— Problem details —
Starting from the line with "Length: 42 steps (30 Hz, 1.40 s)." and going up to and including the line with "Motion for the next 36", copy the listing below exactly. Leave all images out.

— Data to examine —
────────────────────

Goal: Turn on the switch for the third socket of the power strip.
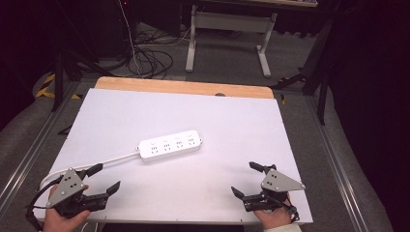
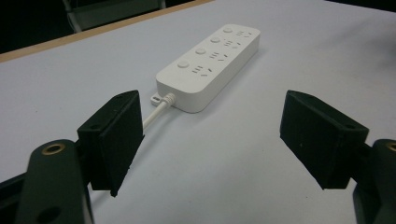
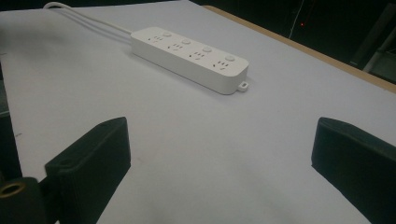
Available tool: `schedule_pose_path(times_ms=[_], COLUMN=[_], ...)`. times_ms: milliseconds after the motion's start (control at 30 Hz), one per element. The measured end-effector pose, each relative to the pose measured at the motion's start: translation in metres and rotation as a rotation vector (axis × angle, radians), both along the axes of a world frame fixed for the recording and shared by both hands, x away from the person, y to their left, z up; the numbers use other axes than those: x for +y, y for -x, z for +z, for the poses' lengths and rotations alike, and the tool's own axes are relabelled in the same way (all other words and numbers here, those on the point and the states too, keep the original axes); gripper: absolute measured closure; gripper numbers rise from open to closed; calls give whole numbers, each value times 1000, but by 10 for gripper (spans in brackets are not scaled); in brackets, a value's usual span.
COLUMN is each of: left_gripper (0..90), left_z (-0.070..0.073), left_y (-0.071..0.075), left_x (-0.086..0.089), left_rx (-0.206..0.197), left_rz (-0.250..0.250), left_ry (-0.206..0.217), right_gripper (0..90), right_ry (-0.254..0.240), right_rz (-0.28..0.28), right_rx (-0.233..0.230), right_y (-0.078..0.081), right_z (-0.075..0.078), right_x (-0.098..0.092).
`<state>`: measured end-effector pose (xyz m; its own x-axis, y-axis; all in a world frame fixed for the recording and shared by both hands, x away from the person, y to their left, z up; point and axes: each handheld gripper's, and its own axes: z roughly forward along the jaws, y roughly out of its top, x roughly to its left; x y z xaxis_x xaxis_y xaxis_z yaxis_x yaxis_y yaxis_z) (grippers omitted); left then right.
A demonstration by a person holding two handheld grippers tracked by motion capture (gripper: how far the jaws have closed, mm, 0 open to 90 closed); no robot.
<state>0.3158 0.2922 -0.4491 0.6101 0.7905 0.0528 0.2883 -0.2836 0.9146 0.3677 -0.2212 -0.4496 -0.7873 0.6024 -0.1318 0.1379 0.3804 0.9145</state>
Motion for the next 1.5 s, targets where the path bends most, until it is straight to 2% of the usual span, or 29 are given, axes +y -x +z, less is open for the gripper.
schedule_pose_path(times_ms=[133,233,300,333,367,733,900,1133,1500], left_gripper=[221,227,228,228,230,274,276,280,285], left_z=[1,2,3,4,5,19,32,43,55], left_y=[-1,-1,0,0,0,-7,-14,-22,-38], left_x=[1,1,0,-2,-3,-10,-14,-26,-40], left_rx=[17,15,12,4,8,48,50,48,56], left_rz=[-1,2,9,13,9,-9,-29,-52,-78], left_ry=[21,12,-1,-27,-35,-6,-49,-68,-67], right_gripper=[51,53,54,54,54,55,55,55,55], right_ry=[-1,0,0,0,-1,-4,-8,-11,-13], right_rz=[-1,-3,-4,-4,-4,-1,0,4,7], right_rx=[4,2,1,2,3,11,19,22,27], right_y=[0,0,0,0,0,-1,-2,-2,-3], right_z=[0,0,0,0,0,-1,-1,-1,-2], right_x=[0,0,0,0,0,0,0,-1,-1])
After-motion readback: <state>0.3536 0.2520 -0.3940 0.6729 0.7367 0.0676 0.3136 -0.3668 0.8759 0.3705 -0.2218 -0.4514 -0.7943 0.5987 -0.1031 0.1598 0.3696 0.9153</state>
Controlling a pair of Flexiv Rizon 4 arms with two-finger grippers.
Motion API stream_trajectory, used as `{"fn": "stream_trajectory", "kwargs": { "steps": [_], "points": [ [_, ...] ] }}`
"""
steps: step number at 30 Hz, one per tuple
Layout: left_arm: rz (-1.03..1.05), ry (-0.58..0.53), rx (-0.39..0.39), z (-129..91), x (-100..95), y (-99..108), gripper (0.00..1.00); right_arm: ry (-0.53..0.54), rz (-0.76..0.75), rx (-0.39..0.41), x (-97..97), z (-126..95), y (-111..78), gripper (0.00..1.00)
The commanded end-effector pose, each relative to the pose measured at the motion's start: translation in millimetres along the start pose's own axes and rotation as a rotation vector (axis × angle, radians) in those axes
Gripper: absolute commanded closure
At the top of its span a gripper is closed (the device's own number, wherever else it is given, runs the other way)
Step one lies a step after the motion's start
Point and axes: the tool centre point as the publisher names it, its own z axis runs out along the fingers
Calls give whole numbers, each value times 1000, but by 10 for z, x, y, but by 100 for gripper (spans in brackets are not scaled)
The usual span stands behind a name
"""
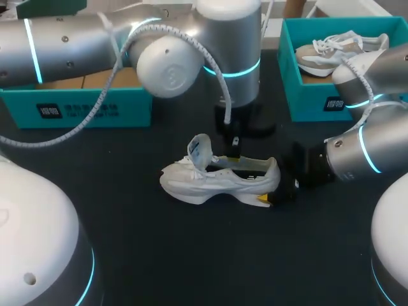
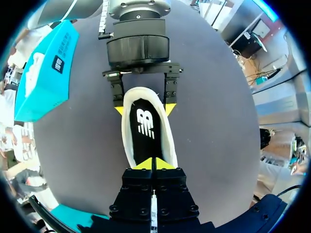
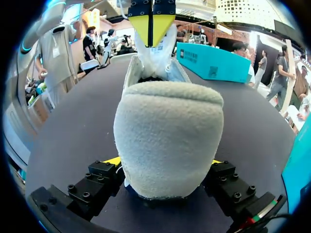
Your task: Take the shoe out of the shoebox, open the shoe tongue, remove and reinsert the insole, then place the shoe into the shoebox
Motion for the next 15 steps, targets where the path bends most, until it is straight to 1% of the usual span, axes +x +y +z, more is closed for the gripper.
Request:
{"fn": "stream_trajectory", "kwargs": {
  "steps": [1, 5, 7, 10, 11, 15],
  "points": [
    [12, -19, 14, 131, -23, -103, 100, 990, -2, -7, -29, 89, -109, 100],
    [50, -14, 38, 230, -13, -198, 100, 990, -2, -7, -29, 89, -109, 100],
    [61, -11, 25, 301, -5, -227, 100, 990, -2, -7, -29, 89, -109, 100],
    [67, -1, 28, 374, 7, -236, 100, 990, -2, -7, -29, 89, -109, 100],
    [71, -18, 13, 438, 17, -230, 100, 990, -2, -7, -29, 89, -109, 100],
    [77, 0, 31, 520, 61, -196, 100, 990, -2, -7, -29, 89, -109, 100]
  ]
}}
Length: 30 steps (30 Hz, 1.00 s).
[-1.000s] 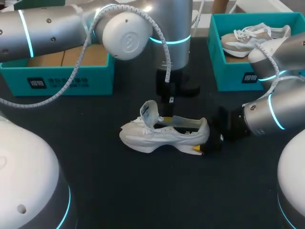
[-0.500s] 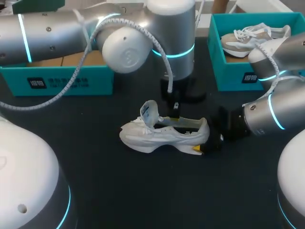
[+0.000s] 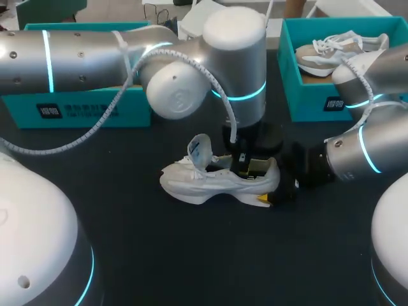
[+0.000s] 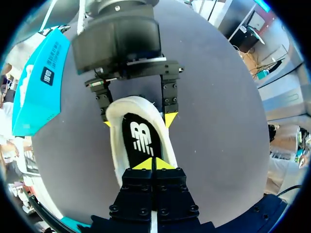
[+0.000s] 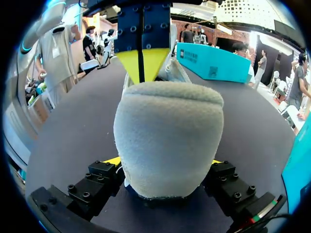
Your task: Take the shoe out of the shoebox, open the shoe tongue, remove and reinsert the insole, then place the shoe into the shoebox
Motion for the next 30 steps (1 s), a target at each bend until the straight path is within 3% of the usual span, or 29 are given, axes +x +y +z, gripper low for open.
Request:
{"fn": "stream_trajectory", "kwargs": {
  "steps": [1, 19, 22, 23, 25, 30],
  "points": [
    [3, 8, 14, 113, 11, -12, 100, 990, -2, -7, -29, 89, -109, 100],
    [-16, 101, 33, 346, 119, 102, 100, 990, -2, -7, -29, 89, -109, 100],
    [-22, 92, 35, 369, 104, 110, 75, 990, -2, -7, -29, 89, -109, 100],
    [-22, 91, 41, 373, 100, 114, 76, 990, -2, -7, -29, 89, -109, 100],
    [-22, 81, 38, 373, 92, 118, 68, 990, -2, -7, -29, 89, -109, 100],
    [-19, 79, 40, 364, 84, 120, 69, 990, -2, -7, -29, 89, -109, 100]
  ]
}}
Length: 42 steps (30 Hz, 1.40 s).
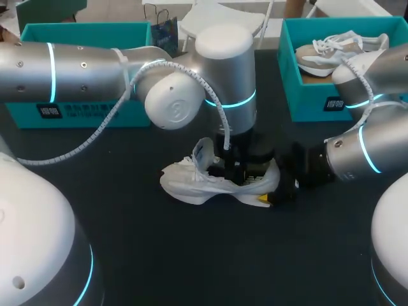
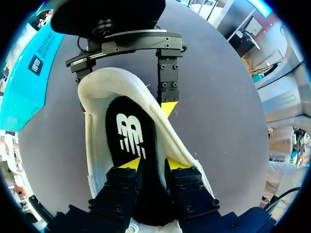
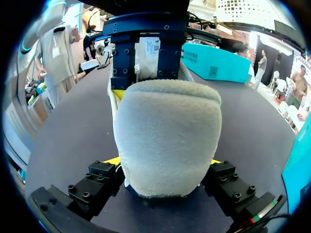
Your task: Take the shoe out of the shoebox, open the shoe tongue, remove and reinsert the insole, then place the shoe into the shoebox
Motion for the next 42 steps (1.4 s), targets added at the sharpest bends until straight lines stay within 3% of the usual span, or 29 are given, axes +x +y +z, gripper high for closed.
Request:
{"fn": "stream_trajectory", "kwargs": {
  "steps": [1, 4, 6, 7, 10, 12, 14, 17, 19, 27, 32, 42],
  "points": [
    [4, -3, 1, 23, 16, 1, 71, 989, -2, -7, -32, 88, -109, 100],
    [20, -44, 5, 93, 17, 2, 69, 989, -2, -7, -32, 88, -109, 100],
    [28, -86, -3, 170, 14, 4, 56, 989, -2, -7, -32, 88, -109, 100],
    [48, -83, 8, 205, 18, 10, 55, 989, -2, -7, -32, 88, -109, 100],
    [50, -97, 8, 290, 8, 17, 65, 989, -2, -7, -32, 88, -109, 100],
    [49, -95, 16, 324, -10, 21, 61, 989, -2, -7, -32, 88, -109, 100],
    [46, -97, 11, 353, -35, 23, 72, 989, -2, -7, -32, 88, -109, 100],
    [25, -100, 7, 399, -93, 34, 100, 989, -2, -7, -32, 88, -109, 100],
    [12, -110, 5, 406, -117, 39, 100, 989, -2, -7, -32, 88, -109, 100],
    [-66, -184, 17, 126, -244, 163, 100, 989, -2, -7, -32, 88, -109, 100],
    [-103, -177, 20, -27, -199, 235, 100, 989, -2, -7, -32, 88, -109, 100],
    [-163, -135, 109, -416, -45, 357, 100, 989, -2, -7, -32, 88, -109, 100]
  ]
}}
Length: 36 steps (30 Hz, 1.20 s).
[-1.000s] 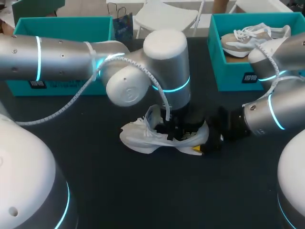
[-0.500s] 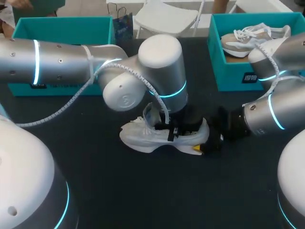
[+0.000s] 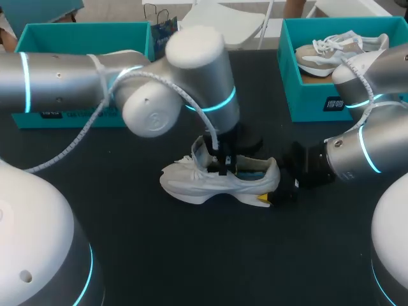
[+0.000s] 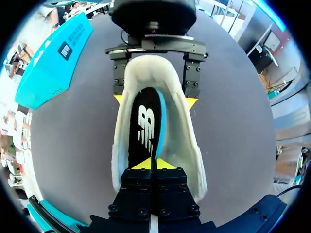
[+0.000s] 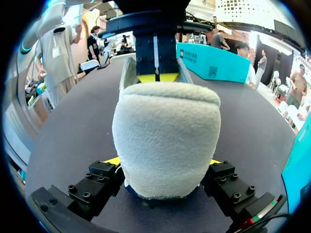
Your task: Take the shoe out of the shoebox, open the shoe tongue, remove and reinsert the insole, then place the shoe into the shoebox
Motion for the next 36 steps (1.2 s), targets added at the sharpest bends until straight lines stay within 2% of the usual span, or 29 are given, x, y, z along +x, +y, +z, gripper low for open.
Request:
{"fn": "stream_trajectory", "kwargs": {
  "steps": [1, 7, 11, 23, 32, 36],
  "points": [
    [-6, 1, 30, -256, 40, 162, 100, 990, -2, -6, -27, 89, -110, 100],
    [-36, 20, 108, -469, 70, 253, 100, 990, -2, -6, -27, 89, -110, 100],
    [-21, 46, 175, -593, 65, 227, 100, 990, -2, -6, -27, 89, -110, 100],
    [45, 89, 279, -693, 61, -284, 100, 990, -2, -6, -27, 89, -110, 100],
    [81, 117, 349, -633, 113, -599, 100, 990, -2, -6, -27, 89, -110, 100],
    [69, 118, 359, -550, 118, -660, 100, 990, -2, -6, -27, 89, -110, 100]
  ]
}}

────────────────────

— Expected answer —
Length: 42 steps (30 Hz, 1.40 s).
Your task: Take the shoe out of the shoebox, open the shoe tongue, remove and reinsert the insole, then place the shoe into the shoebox
Motion for the next 42 steps (1.4 s), targets added at the sharpest bends until straight lines stay within 3% of the usual span, or 29 are given, axes +x +y +z, gripper high for closed.
Request:
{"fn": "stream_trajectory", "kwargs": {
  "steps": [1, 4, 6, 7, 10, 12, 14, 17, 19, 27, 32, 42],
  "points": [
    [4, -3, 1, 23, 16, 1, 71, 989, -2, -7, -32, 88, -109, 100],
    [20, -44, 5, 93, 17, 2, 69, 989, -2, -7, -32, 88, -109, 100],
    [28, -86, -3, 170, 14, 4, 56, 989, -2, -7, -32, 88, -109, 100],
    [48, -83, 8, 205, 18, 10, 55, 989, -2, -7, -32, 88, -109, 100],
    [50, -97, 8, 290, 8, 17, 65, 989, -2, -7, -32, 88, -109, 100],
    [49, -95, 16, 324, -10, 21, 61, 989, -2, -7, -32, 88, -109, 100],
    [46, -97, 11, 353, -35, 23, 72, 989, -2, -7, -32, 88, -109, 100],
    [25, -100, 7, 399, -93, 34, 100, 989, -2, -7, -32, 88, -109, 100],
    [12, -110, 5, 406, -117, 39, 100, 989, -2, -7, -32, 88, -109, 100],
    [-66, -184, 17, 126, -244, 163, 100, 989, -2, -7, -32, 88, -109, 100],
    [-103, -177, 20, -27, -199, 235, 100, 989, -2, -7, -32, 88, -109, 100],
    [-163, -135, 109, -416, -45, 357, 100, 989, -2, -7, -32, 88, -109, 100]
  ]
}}
Length: 36 steps (30 Hz, 1.20 s).
[-1.000s] 
[-0.500s] 
[+0.000s] 
[+0.000s] 
[+0.000s] 
Your task: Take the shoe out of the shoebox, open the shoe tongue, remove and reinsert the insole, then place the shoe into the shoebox
Motion for the next 36 steps (1.2 s), targets added at the sharpest bends until straight lines stay within 2% of the usual span, or 29 are given, x, y, z along +x, +y, +z, gripper low for open.

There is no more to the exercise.